New British Comedy TV Series for 2021: BBC, Channel 4, Sky, Netflix, ITV

From Alan Partridge to Generation Z, we look ahead to the new British comedy TV shows on their way in 2021...

Richard Gadd Baby Reindeer stage show poster
Photo: Richard Gadd

An inter-generational zombie horror-comedy, an Alan Partridge-presented travelogue, Rowan Atkinson fighting a bee… 2021 British TV comedy is a broad church, and that’s before we’ve come to all the stand-ups slicing up their Edinburgh shows into streaming half-hours and Daisy May Cooper playing a 17th century witch. Here’s the info about those new shows and more.

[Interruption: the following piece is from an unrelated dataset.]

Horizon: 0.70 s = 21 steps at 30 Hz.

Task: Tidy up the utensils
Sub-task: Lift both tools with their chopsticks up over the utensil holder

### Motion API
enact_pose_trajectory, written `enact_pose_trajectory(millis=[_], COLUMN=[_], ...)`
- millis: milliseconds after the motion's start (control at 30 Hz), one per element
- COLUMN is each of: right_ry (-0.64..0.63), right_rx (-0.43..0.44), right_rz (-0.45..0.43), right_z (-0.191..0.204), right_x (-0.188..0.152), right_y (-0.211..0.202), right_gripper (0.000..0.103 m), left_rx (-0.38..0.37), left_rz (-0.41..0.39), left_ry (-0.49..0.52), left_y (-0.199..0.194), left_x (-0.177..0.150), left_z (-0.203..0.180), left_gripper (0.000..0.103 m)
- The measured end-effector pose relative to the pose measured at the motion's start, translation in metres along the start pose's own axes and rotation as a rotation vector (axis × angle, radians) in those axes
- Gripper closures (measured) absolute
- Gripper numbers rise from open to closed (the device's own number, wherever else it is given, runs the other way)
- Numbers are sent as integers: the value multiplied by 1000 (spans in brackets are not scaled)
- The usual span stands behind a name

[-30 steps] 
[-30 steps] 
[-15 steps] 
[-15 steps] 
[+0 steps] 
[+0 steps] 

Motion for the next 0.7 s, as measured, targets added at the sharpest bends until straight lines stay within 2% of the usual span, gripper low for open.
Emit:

This list will be kept updated through the year as new commissions, casting and release dates arrive. Here’s a look back at the new British comedies that arrived in 2020, here are the new British dramas on their way this year, and here are 2021’s best returning British TV series.

And Did Those Feet

Alan Partridge Steve Coogan

In addition to a second series for The One Show-spoofing This Time With Alan Partridge, the son of Norwich is back to poke fun at the history TV genre. With a working title of And Did Those Feet, Steve Coogan’s character will present what Chortle describes as “a Simon Schama-style historical documentary of Britain” for the BBC, directed and co-written by frequent Steve Coogan/Partridge collaborators, Rob and Neil Gibbons.

Baby Reindeer

Richard Gadd Baby Reindeer stage poster cropped

Here’s a promising commission: stand-up-actor-screenwriter Richard Gadd, winner of the 2016 Edinburgh Comedy Award, is bringing his one-man show Baby Reindeer to Netflix. It won’t be a stand-up special, but a comedy-drama adapted into eight half-hour episodes about the true and revealing story of Gadd’s experiences with his stalker.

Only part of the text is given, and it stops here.